I have been to both the glacier and the mountain a few times, but was never drawn to go up to the glacier nor walk the hundreds of steps to cross the two peaks. I am happy to be at the foot of the glacier, thank you, camera in hand. I am well-geared with Sordel snowboots and all, but no, no mountain or glacier will make me walk up, or down, or any way you want me to. I’ll roll my body on the ice at the foot of the glacier voluntarily (which I did last year!) but not to go up to its middle peak.

But, alas, the neneks did it.
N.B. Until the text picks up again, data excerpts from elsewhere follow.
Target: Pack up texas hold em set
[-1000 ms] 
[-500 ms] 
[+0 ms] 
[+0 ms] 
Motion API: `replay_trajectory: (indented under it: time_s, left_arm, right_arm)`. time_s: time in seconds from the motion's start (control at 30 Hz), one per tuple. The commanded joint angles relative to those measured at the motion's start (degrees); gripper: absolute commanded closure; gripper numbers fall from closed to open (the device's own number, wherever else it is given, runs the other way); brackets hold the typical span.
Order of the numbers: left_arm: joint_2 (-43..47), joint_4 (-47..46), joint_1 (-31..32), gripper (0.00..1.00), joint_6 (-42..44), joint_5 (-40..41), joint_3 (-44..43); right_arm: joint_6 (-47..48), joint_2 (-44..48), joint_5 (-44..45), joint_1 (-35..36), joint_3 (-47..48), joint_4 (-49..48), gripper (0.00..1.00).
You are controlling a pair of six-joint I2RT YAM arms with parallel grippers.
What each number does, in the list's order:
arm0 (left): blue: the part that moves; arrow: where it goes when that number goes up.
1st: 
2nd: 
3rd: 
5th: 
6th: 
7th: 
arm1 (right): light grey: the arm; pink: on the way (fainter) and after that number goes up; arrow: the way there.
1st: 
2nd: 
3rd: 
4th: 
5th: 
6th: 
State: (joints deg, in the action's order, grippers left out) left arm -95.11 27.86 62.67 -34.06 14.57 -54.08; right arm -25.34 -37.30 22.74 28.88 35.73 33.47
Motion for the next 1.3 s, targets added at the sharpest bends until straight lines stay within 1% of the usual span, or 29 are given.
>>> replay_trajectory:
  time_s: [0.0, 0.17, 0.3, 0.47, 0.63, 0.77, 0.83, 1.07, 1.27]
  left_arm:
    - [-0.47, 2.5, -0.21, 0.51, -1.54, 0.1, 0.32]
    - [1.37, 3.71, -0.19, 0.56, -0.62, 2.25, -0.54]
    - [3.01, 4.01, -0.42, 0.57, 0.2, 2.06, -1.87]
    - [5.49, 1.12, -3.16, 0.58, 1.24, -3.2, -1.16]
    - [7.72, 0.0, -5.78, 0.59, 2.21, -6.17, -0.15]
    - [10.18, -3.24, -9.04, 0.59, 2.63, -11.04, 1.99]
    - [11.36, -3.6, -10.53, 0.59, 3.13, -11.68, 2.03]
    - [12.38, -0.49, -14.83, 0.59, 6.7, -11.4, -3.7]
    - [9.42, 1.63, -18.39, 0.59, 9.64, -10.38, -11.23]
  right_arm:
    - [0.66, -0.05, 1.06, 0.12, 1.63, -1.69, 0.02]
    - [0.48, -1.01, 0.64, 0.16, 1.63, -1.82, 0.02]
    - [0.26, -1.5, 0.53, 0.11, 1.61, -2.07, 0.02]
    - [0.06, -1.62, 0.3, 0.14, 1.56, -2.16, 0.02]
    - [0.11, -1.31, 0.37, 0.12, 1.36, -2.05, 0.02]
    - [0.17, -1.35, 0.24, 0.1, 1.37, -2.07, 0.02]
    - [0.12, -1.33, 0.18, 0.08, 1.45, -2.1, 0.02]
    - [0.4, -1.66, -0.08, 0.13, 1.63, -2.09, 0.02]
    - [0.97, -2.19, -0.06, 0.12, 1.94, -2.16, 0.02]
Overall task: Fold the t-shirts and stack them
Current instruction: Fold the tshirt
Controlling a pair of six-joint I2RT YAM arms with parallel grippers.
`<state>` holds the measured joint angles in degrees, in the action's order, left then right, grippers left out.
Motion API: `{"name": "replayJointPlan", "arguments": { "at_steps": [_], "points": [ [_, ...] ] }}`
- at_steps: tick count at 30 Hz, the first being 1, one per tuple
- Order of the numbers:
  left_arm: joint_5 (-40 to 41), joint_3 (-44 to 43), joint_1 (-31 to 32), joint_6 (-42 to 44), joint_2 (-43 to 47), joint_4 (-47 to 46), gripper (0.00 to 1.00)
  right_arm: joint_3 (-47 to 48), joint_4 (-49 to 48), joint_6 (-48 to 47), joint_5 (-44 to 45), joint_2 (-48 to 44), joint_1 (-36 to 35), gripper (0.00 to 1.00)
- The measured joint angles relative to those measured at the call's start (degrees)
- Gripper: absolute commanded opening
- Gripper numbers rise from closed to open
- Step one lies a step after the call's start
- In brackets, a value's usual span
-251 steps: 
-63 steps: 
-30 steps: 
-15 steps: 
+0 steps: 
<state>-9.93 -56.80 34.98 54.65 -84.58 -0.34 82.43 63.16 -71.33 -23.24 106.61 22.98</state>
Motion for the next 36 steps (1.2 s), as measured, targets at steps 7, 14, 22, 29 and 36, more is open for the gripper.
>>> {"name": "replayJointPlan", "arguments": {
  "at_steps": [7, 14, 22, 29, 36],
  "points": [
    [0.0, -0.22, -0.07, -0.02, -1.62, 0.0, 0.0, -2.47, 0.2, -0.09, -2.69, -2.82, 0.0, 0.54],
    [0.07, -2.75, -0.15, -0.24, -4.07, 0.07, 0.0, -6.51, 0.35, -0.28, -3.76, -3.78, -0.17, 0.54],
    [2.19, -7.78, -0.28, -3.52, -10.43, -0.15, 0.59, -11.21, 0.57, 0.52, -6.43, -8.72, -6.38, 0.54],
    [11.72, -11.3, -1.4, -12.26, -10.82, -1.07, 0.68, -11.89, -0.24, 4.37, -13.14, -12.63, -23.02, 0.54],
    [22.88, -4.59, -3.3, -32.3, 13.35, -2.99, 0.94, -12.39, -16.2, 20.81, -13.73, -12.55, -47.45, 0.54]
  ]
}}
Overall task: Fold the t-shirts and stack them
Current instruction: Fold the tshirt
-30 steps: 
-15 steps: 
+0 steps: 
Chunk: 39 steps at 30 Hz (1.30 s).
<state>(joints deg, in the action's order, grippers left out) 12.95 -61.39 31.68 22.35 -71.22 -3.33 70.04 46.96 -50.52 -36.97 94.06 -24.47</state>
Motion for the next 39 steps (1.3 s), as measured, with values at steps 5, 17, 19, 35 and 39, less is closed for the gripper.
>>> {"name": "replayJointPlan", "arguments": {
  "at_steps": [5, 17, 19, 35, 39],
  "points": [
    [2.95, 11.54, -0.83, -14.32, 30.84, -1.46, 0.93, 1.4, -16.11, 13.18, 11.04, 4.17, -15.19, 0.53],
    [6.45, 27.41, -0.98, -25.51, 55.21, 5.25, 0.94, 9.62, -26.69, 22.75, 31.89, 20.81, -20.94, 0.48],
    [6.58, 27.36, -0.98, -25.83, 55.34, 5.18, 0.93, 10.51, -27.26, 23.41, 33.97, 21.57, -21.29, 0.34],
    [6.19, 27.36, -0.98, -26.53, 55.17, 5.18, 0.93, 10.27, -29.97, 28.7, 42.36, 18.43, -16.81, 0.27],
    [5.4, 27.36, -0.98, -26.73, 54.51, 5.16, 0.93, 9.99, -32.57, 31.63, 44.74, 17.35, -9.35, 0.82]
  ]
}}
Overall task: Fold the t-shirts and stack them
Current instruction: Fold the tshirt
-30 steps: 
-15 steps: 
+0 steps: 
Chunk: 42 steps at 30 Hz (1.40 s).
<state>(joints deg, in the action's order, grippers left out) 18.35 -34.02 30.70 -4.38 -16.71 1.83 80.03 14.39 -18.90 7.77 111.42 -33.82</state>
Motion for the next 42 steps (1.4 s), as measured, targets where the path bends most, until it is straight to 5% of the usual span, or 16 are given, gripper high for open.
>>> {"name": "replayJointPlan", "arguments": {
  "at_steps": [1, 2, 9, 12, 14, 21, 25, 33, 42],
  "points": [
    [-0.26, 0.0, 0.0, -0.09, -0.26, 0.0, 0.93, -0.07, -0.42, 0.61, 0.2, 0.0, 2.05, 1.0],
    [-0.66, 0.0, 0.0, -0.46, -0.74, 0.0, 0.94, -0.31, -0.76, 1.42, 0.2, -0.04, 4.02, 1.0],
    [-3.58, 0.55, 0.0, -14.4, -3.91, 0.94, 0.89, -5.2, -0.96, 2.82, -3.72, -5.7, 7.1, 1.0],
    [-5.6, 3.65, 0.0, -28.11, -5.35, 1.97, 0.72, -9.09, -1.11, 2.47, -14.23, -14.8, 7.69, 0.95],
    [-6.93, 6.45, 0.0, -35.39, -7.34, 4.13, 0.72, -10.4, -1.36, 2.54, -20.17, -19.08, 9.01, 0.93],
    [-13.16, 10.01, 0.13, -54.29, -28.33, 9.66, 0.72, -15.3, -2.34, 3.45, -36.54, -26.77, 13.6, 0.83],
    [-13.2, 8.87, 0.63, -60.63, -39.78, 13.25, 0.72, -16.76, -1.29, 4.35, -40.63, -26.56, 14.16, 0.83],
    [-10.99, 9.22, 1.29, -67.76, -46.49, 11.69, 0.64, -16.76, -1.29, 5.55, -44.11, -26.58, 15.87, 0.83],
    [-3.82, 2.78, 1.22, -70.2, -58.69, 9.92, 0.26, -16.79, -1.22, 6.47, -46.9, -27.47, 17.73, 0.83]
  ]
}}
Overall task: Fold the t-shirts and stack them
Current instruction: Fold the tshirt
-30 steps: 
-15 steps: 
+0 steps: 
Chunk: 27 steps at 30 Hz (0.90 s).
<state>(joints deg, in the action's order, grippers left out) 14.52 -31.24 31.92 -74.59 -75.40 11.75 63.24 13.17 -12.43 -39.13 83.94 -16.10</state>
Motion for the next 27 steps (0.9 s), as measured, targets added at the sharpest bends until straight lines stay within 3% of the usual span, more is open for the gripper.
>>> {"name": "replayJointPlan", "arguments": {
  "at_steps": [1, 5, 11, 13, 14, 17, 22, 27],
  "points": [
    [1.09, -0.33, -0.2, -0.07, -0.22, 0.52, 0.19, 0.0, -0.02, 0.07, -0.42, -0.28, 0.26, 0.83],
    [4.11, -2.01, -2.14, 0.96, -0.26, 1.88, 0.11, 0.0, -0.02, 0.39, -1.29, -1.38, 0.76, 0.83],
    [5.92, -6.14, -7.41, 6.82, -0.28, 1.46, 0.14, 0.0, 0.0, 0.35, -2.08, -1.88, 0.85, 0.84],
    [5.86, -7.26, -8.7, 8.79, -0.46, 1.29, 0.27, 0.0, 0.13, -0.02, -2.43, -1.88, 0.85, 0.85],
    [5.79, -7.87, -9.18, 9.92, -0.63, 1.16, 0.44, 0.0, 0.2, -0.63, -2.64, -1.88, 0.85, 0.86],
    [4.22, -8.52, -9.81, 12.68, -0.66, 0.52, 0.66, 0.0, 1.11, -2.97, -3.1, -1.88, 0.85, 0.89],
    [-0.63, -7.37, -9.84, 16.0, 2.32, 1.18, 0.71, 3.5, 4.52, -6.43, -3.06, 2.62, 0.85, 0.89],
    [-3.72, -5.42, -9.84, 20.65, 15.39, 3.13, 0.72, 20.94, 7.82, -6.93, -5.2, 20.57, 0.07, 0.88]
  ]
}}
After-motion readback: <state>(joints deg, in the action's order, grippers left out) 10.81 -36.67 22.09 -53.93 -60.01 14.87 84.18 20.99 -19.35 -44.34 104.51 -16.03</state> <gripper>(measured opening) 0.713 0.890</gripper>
Mak and Busu showed me, in style, what azam means. They didn’t bat an eyelid about taking the snowcoach up the very glacier that sits on the massive Columbia Icefield, feeding 3 oceans! And they didn’t show a single strand of wanting to turn back when the steps crossing the twin peaks were becoming more and more treacherous, and tough on the breathing. Oh the embarassment for me!
All in all, you can tell they had an ahem…adventurous stay in their one-month in Canada.

Speaking of which, my Tomato Project faced a tough challenge half way through their stay. One of the plants, whom I named Tomato MInah Zanne fell from the ledge due to high winds and its long stems broke into many pieces! I nearly cried when I saw it because the plant was already yielding a lot of tiny fruits. I was also speechless as to how I will tell the story to my friend, NS, whom the plant was named after. To make it matters worse, the plant fell on top of another tomato plant, the Fazimato. The hit was so hard that Fazimato’s head was literally chopped off.

So as I as picking up the broken tomato stems and putting them into the garbage bag, Mak insisted that replant a few of the stems into a new pot. One of them has 2 small fruits on it, ‘Cucuk ajer…baca Bismillah. Insya’allah dia bertunas balik..” She must have seen the sadness in my eyes as the tomato project was one way I wanted to impress her initially with.

Two weeks passed, and the botak stems were showing signs of life. Small leaves sprouted and I watched in amazement how TomatoMinah Zanne literally came back from the dead!

And here’s the treat. The 2 fruits that were left on one the stem ripened just in time on the very day Mak and Busu were due to leave for Singapore. They picked it, and ate it.
And my entire Tomato Project came to a sweet close.